When the Xen Project took flight and the community took up the challenge of developing the industry’s most scalable, secure, and high performance type 1 hypervisor, I got to see for myself the tremendous benefits of community based development – complete freedom to innovate and to openly discuss any issue, from architecture to security, performance and best coding practice. Since every line of code is publicly available, there’s no point trying to pretend that it is beautiful if it is not, secure if it isn’t, or that it performs well if it doesn’t. Moreover, the community development style is dispassionate, and based on a simple philosophy: “best code rules”.

In line with our commitment to open development comes a commitment to open publication of research and other investigative results that use Xen. Early in the Xen project we found that our friends at VMware were watching the xen-devel mailing list and kindly alerting the press whenever a bug report crossed the wire. Their thesis: clearly if the community was working to fix a bug, Xen could not possibly be enterprise class. The community’s response to this sort of attack was to highlight the benefits of having a large number of developers and many different sets of eyes on the code, because bugs get found quicker and the code base moves forward faster. We reeled in a 5 year market advantage for VMware in under two years. We also noticed that our contributors took much greater care to develop high quality, extensively tested code before submitting it. And of course, Xen continues to move forward fast and to benefit from research at universities around the world.

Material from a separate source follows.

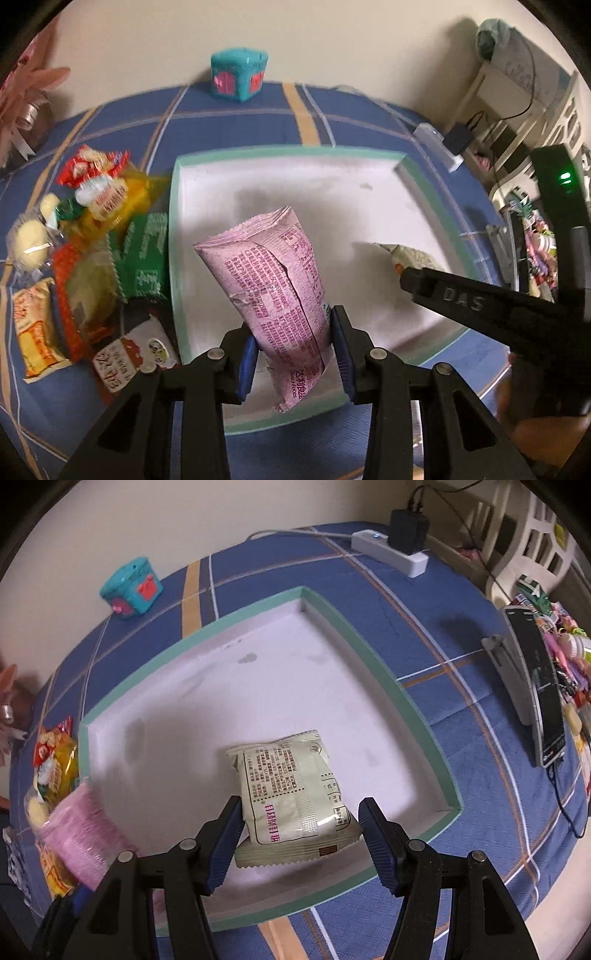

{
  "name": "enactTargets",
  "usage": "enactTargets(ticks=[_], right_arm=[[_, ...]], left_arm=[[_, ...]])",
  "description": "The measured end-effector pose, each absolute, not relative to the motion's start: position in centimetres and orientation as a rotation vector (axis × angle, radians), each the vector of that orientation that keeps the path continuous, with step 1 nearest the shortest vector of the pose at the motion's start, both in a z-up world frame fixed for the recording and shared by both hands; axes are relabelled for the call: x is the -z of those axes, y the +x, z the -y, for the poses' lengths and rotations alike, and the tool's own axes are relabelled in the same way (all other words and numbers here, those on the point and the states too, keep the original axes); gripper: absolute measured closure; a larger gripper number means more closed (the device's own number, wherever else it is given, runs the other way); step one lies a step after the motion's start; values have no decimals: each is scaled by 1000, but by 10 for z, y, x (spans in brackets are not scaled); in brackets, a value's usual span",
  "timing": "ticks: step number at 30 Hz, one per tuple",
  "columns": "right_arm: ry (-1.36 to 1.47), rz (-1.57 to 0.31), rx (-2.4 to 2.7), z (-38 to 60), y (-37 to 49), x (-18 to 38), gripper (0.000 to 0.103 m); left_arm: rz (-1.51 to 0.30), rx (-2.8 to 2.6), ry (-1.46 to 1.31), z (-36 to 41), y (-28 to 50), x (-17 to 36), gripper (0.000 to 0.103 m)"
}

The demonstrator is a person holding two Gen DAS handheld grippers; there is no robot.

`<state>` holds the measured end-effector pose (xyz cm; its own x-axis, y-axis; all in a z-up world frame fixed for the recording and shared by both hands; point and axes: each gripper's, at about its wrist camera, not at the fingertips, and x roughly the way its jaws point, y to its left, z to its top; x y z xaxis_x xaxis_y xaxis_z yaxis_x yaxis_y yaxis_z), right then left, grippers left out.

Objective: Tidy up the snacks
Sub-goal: 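Lower pink bag into white tray with left tool while right tool releases cream packet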

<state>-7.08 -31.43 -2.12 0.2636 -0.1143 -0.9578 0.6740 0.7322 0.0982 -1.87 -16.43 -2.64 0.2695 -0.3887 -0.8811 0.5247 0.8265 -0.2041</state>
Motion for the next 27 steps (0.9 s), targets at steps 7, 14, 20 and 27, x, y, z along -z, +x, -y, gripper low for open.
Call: enactTargets(ticks=[7,14,20,27], right_arm=[[554,-1270,566,309,-68,40,36],[511,-1309,568,303,-62,46,33],[472,-1335,561,293,-56,49,21],[441,-1312,598,297,-57,41,1]], left_arm=[[-1219,578,142,160,-9,51,51],[-1240,583,159,156,-11,57,38],[-1238,617,193,165,-15,56,24],[-1193,624,191,166,-15,41,6]])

In the spirit of openness then, I want to be the first to publish an interesting (embarrassing?) performance comparison between hypervisors done by Bernie Hannon’s team at Citrix that shows one area in which Citrix XenServer has room to to improve… relative to Hyper-V R2… for Windows 7 virtual desktops. Of course, acknowledging this is tantamount to a commitment to fixing it, so you should also view this as a statement of intent. The XenServer roadmap has a powerful set of optimizations for desktop virtualization, and our rapidly growing VDI-focussed team has a powerful set of optimizations in hand for “Midnight Ride” and its successor, “Cowley”.

Before getting to the results, here is the “caveat emptor”:

  • These results have not yet been replicated on a broad set of hardware, and
  • They are not intended to be conclusive or definitive – you can’t argue that they represent “truth” for real world use cases or even generalize this to mean anything more than that for this particular test, these were the results. Moreover Microsoft has now announced SP1 for Hyper-V, and XenServer “Midnight Ride” is in public beta, so the results are of transient interest only. We will test the latest & greatest from all vendors and publish the results soon.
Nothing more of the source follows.